Work instructions: Where the string "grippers" occurs in the material below, report the whole line.
§
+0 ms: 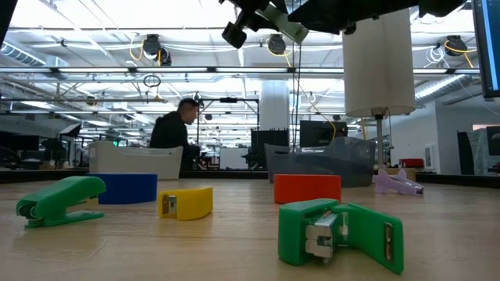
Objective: Pick and place Stapler, Stapler remover, tape
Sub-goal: Put the large green stapler into the black bin
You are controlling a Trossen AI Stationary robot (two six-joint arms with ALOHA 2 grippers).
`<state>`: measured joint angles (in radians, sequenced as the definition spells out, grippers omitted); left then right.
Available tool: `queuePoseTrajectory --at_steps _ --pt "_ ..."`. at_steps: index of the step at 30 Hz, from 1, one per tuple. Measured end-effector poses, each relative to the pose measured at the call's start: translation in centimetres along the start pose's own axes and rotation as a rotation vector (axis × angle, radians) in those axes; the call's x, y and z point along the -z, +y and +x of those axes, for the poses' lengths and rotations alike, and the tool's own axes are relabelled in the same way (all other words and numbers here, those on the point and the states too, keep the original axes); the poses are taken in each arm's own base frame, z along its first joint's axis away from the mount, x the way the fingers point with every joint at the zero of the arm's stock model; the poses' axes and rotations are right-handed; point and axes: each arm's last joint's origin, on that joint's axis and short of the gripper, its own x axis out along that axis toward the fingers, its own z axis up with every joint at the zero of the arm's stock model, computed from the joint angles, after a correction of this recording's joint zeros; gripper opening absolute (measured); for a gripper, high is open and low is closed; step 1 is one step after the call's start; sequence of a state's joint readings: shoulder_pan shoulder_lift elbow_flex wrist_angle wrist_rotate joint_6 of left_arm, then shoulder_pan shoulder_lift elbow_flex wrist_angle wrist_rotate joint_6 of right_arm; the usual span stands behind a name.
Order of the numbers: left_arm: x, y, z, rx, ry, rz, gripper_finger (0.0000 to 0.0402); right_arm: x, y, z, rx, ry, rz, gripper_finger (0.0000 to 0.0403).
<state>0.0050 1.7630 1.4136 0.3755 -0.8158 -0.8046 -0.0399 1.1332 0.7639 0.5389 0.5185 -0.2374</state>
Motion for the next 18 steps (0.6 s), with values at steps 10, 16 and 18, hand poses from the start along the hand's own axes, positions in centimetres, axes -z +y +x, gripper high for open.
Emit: queuePoseTrajectory --at_steps 10,16,18 --pt "0.2 -0.1 -0.2 0.009 0.012 -0.009 0.0119 0.2 0.0 -0.2 0.034 0.036 -0.077 0.0283" --pt "-0.4 0.4 0.7 0.016 0.022 -0.112 0.0119 0.0 0.3 -0.6 0.109 0.069 -0.328 0.0282" --pt "-0.6 0.7 1.1 0.031 0.042 -0.147 0.0119 0.0 0.5 -0.7 0.105 0.067 -0.361 0.0282"
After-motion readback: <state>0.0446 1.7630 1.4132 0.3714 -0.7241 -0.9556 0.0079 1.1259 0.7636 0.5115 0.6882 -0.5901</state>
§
Written response:
You are controlling a Trossen AI Stationary robot (two six-joint arms with ALOHA 2 grippers).
`<state>`: measured joint angles (in radians, sequenced as the definition spells out, grippers omitted); left then right.

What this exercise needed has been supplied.